Dataset entries: Begin

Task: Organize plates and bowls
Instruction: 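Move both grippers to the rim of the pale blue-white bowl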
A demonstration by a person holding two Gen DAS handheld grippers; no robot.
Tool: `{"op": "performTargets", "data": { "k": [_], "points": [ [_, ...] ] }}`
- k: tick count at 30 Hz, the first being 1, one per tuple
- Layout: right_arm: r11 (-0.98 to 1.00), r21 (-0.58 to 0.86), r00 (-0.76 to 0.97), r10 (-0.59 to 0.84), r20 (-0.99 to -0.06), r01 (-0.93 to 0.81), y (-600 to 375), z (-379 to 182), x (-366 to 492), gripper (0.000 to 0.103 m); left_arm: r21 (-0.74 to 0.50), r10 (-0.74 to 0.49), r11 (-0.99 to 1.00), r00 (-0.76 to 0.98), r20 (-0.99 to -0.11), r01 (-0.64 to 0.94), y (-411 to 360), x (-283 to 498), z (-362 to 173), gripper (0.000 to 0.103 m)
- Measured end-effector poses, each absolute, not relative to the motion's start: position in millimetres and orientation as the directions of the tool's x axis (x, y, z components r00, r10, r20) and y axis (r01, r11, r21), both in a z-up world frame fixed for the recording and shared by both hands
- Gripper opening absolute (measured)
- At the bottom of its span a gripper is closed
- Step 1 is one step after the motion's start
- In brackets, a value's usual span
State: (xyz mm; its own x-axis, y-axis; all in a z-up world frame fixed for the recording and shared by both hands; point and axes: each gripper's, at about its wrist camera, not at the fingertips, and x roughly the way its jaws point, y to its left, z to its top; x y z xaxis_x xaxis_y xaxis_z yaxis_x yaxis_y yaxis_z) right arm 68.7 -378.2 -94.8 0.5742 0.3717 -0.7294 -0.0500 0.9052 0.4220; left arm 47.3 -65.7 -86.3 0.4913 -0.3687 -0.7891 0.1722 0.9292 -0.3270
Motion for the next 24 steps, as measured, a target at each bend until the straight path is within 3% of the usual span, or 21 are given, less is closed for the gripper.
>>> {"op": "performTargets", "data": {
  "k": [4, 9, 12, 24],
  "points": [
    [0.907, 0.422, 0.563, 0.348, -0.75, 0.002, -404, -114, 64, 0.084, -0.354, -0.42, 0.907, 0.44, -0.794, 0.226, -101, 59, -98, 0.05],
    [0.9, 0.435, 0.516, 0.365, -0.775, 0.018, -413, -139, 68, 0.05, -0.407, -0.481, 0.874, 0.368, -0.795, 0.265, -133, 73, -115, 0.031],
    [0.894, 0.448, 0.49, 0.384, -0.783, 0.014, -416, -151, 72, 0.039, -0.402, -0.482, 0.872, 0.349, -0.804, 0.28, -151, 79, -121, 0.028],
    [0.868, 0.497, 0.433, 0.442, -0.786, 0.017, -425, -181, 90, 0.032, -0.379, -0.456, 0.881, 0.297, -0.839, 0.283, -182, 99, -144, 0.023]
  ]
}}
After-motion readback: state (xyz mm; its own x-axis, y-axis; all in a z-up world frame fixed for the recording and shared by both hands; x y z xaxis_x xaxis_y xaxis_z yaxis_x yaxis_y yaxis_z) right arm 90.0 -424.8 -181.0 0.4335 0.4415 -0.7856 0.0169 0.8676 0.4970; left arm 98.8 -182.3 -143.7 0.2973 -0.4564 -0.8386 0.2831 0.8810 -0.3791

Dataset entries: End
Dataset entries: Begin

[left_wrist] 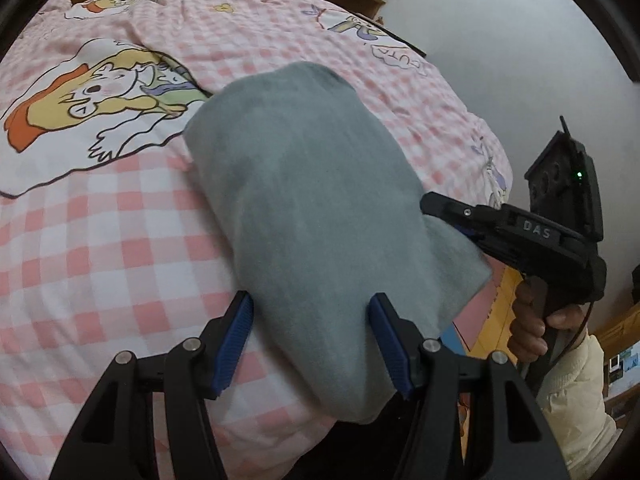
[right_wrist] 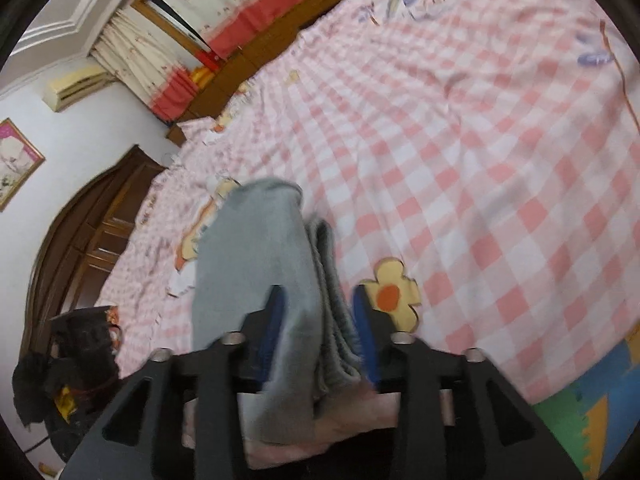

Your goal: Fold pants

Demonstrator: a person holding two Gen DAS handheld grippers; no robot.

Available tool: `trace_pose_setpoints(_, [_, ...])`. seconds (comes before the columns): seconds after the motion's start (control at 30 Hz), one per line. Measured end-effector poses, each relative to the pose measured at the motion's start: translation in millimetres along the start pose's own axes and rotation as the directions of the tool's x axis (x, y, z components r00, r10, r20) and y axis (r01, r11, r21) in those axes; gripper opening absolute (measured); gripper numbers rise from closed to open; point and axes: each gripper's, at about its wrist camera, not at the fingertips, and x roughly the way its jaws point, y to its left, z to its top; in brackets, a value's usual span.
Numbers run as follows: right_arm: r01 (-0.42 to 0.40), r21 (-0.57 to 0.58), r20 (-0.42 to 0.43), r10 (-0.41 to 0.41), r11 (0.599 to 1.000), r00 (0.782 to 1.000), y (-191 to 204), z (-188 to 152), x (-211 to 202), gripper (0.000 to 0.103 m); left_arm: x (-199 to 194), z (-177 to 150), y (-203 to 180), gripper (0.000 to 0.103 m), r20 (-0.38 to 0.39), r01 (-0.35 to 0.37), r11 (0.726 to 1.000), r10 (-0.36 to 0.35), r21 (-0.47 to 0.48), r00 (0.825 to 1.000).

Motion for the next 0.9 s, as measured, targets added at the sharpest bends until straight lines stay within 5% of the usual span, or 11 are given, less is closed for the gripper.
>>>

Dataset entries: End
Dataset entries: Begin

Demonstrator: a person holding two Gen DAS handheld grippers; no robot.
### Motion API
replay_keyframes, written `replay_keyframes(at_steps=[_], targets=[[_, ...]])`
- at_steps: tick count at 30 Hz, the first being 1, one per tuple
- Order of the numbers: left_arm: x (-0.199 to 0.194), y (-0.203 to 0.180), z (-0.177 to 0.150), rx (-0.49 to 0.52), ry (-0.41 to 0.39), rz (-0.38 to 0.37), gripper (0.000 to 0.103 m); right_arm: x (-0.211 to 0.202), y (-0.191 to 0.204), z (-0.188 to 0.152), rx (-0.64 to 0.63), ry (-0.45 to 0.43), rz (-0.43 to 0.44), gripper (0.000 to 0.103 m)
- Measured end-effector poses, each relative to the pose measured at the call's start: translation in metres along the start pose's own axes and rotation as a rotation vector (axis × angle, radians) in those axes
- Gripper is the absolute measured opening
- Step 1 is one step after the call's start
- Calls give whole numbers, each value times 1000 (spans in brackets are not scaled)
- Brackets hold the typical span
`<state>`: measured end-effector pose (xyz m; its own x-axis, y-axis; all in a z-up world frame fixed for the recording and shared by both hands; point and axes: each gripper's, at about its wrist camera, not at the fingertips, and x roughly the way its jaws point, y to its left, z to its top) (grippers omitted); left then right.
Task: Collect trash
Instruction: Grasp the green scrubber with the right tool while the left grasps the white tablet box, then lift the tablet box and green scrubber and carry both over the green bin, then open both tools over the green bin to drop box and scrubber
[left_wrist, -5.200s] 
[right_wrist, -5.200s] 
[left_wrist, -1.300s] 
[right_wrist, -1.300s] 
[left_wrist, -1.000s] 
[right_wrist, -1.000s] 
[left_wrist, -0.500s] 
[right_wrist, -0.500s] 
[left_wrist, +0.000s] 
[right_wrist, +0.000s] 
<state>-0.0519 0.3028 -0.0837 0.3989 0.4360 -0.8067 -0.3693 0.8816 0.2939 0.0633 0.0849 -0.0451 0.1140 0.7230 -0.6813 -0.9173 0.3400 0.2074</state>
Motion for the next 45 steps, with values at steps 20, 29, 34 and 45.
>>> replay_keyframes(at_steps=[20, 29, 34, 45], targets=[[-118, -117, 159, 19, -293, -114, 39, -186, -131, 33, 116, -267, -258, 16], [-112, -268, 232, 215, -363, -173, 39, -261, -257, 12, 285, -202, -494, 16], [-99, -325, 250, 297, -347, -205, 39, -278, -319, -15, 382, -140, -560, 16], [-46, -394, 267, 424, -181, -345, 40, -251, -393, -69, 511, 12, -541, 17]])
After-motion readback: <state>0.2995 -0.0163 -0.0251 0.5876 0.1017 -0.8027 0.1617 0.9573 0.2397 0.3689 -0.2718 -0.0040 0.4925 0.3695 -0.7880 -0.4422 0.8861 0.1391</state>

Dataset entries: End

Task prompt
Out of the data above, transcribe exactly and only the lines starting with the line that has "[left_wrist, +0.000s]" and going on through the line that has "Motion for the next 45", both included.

Solved problem
[left_wrist, +0.000s] 
[right_wrist, +0.000s] 
<state>-0.0519 0.3028 -0.0837 0.3989 0.4360 -0.8067 -0.3693 0.8816 0.2939 0.0633 0.0849 -0.0451 0.1140 0.7230 -0.6813 -0.9173 0.3400 0.2074</state>
Motion for the next 45 steps, with values at steps 20, 29, 34 and 45.

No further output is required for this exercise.